WORK INSTRUCTIONS
Write out all the data verbatim. Skip images.

SUPPLIED MATERIAL
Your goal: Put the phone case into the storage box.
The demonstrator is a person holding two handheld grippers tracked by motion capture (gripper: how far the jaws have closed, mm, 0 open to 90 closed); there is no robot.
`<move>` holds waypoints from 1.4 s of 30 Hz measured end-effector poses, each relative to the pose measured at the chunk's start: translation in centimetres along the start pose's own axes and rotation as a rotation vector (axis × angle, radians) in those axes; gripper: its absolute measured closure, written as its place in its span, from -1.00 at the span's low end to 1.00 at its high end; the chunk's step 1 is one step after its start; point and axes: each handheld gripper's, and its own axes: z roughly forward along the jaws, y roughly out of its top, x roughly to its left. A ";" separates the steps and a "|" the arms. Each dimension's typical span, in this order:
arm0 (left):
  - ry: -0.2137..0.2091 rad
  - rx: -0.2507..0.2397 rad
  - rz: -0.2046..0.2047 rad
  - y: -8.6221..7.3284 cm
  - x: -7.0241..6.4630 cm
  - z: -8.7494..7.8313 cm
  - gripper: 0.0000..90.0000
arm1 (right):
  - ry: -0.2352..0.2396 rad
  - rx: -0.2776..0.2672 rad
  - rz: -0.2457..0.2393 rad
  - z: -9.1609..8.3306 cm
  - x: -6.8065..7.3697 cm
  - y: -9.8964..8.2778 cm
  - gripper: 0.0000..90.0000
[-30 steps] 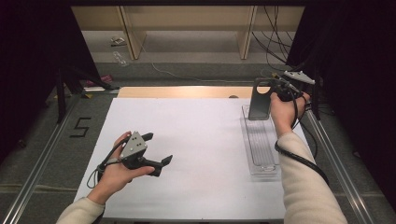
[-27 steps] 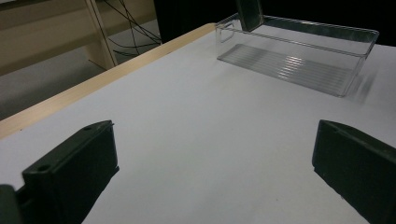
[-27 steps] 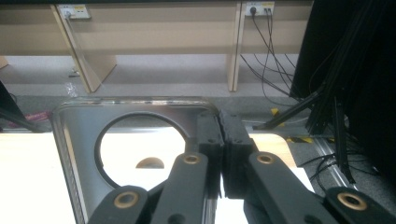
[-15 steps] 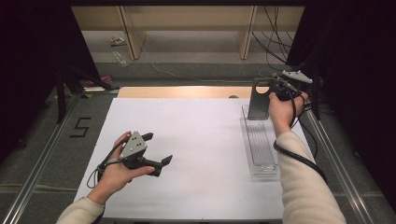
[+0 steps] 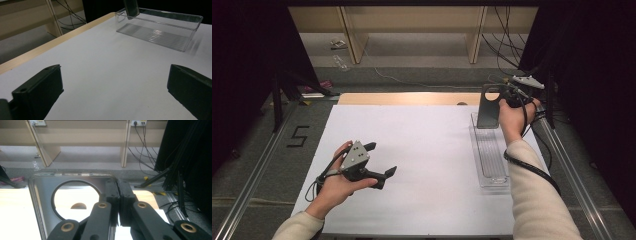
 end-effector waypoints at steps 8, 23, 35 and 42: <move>0.000 -0.001 0.000 0.0 0.0 0.0 -1.00 | -0.004 0.008 -0.001 0.3 -0.1 0.0 0.97; 0.000 0.000 0.001 0.0 0.0 0.0 -1.00 | -0.006 0.031 -0.006 1.2 0.1 -0.2 0.97; -0.001 0.000 0.000 0.0 0.0 0.0 -1.00 | -0.008 0.039 -0.024 1.6 0.2 -0.5 0.96; -0.001 0.000 -0.001 0.0 0.0 0.1 -1.00 | -0.007 0.051 -0.033 1.9 0.4 -0.7 0.95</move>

EXERCISE OUTPUT
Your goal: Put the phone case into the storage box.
The demonstrator is a person holding two handheld grippers tracked by motion capture (gripper: how far the jaws have closed, mm, 0 open to 90 closed); there is no robot.
`<move>` holds waypoints from 1.4 s of 30 Hz measured end-effector poses, each relative to the pose measured at the chunk's start: translation in centimetres along the start pose's own axes and rotation as a rotation vector (axis × angle, radians) in those axes; gripper: its absolute measured closure, written as its place in its span, from -1.00 at the span's low end to 1.00 at its high end; the chunk's step 1 is one step after its start; point and axes: each handheld gripper's, and its own axes: z roughly forward along the jaws, y roughly out of its top, x roughly to its left. A ";" separates the steps and a "|" the arms. Each dimension's typical span, in this order:
arm0 (left):
  - ry: -0.2137..0.2091 rad
  - rx: -0.2507..0.2397 rad
  - rz: -0.2046..0.2047 rad
  - y: -8.6221..7.3284 cm
  - x: -7.0241..6.4630 cm
  - z: -8.7494..7.8313 cm
  - gripper: 0.0000..90.0000
arm1 (right):
  - ry: -0.2352..0.2396 rad
  - rx: -0.2776..0.2672 rad
  - rz: -0.2457..0.2393 rad
  - z: -9.1609..8.3306 cm
  - x: -6.8065..7.3697 cm
  - y: -9.8964..8.2778 cm
  - gripper: 0.0000..90.0000
[-30 steps] 
[-27 steps] 
[-27 steps] 
[-15 steps] 
[+0 steps] 
 end-effector waypoints at steps 8, 23, 35 and 42: <move>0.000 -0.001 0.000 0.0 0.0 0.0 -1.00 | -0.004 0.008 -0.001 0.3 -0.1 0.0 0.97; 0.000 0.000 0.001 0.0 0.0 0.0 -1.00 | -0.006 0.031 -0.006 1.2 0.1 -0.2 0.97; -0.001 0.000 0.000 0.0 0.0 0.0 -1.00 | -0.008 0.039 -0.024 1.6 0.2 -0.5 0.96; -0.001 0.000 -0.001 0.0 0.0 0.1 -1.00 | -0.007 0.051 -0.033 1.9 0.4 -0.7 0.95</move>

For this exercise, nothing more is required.